### Problem requirements:
Everything from the line containing "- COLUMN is" through the line containing "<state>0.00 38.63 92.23" in the listing below should be copied exactly, and nothing more.

### Provided material:
___
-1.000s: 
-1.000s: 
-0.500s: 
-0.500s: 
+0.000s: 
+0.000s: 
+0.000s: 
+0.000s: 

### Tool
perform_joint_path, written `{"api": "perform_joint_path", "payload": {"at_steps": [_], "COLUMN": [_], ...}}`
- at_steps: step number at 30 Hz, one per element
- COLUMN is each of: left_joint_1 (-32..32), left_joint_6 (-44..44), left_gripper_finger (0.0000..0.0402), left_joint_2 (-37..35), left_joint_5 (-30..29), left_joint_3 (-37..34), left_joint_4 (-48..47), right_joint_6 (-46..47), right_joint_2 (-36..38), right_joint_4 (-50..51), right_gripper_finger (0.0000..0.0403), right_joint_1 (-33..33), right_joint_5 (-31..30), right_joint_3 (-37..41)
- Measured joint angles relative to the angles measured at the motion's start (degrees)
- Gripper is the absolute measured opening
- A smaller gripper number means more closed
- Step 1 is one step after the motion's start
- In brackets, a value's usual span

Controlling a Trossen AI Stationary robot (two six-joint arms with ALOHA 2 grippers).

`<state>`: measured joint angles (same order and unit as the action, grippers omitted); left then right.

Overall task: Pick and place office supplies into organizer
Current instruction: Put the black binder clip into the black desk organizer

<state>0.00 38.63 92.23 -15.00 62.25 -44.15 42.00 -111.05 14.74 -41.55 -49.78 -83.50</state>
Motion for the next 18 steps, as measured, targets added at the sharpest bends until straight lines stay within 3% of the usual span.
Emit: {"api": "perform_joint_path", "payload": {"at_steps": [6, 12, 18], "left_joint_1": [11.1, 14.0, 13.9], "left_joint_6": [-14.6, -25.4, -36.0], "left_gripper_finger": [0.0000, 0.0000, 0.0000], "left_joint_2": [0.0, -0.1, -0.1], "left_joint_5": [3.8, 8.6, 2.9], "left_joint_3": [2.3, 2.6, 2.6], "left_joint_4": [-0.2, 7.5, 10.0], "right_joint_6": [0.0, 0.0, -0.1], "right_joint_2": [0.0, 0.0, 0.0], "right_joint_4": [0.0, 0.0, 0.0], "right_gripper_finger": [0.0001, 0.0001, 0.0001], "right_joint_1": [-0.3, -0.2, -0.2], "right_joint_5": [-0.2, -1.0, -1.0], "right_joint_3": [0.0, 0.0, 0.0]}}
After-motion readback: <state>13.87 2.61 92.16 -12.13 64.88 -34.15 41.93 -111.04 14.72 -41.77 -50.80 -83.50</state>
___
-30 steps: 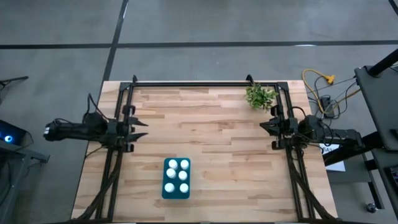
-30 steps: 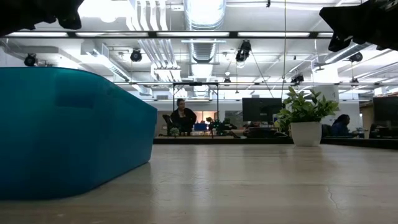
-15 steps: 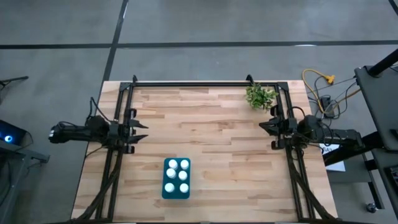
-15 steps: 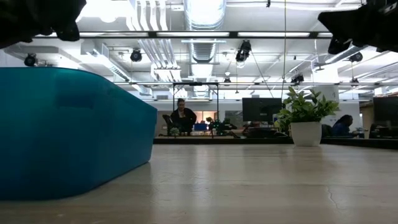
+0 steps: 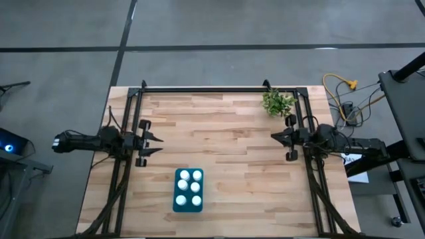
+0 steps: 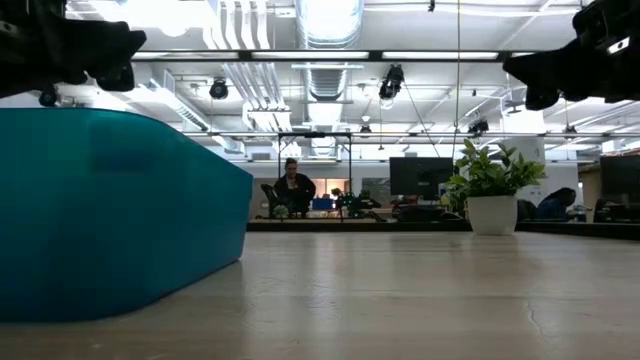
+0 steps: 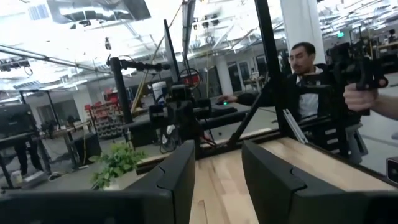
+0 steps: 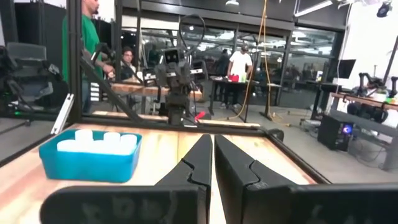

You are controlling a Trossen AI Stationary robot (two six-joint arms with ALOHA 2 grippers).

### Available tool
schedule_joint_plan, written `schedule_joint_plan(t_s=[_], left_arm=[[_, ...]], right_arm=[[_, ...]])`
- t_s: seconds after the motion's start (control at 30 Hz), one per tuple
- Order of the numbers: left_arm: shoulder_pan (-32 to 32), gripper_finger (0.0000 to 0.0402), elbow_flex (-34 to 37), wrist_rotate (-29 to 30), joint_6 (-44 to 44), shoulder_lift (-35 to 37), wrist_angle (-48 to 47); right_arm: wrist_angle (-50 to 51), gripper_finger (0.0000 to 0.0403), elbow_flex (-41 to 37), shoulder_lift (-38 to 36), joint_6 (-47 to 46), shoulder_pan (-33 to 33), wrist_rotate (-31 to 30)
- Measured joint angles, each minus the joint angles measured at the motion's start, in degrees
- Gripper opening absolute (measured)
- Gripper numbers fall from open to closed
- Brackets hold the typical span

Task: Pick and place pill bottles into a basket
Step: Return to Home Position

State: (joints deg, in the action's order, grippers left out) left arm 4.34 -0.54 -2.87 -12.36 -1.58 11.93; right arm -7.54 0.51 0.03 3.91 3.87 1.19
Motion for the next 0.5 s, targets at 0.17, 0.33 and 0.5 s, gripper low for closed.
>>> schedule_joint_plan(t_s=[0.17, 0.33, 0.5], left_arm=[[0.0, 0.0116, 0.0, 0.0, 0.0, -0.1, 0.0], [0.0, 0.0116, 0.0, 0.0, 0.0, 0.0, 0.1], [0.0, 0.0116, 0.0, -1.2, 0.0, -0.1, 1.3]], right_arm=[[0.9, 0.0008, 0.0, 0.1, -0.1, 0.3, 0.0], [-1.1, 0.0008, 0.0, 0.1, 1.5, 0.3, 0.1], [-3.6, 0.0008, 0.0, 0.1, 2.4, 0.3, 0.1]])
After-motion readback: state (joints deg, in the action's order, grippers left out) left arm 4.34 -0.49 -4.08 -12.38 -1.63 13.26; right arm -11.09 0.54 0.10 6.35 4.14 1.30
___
### Task solution:
- COLUMN is each of: left_joint_1 (-32..32), left_joint_6 (-44..44), left_gripper_finger (0.0000..0.0402), left_joint_2 (-37..35), left_joint_5 (-30..29), left_joint_3 (-37..34), left_joint_4 (-48..47), right_joint_6 (-46..47), right_joint_2 (-36..38), right_joint_4 (-50..51), right_gripper_finger (0.0000..0.0403), right_joint_1 (-33..33), right_joint_5 (-31..30), right_joint_3 (-37..41)
- Measured joint angles relative to the angles measured at the motion's start (degrees)
- Gripper is the absolute measured opening
- A smaller gripper number means more closed
- Step 1 is one step after the motion's start
- In brackets, a value's usual span

Controlling a Trossen AI Stationary robot (two six-joint arms with ALOHA 2 grippers).

`<state>`: measured joint angles (same order and unit as the action, grippers omitted); left then right.

Overall task: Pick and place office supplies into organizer
Current instruction: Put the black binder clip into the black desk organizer

<state>0.00 38.63 92.23 -15.00 62.25 -44.15 42.00 -111.05 14.74 -41.55 -49.78 -83.50</state>

The reply to this exercise is complete.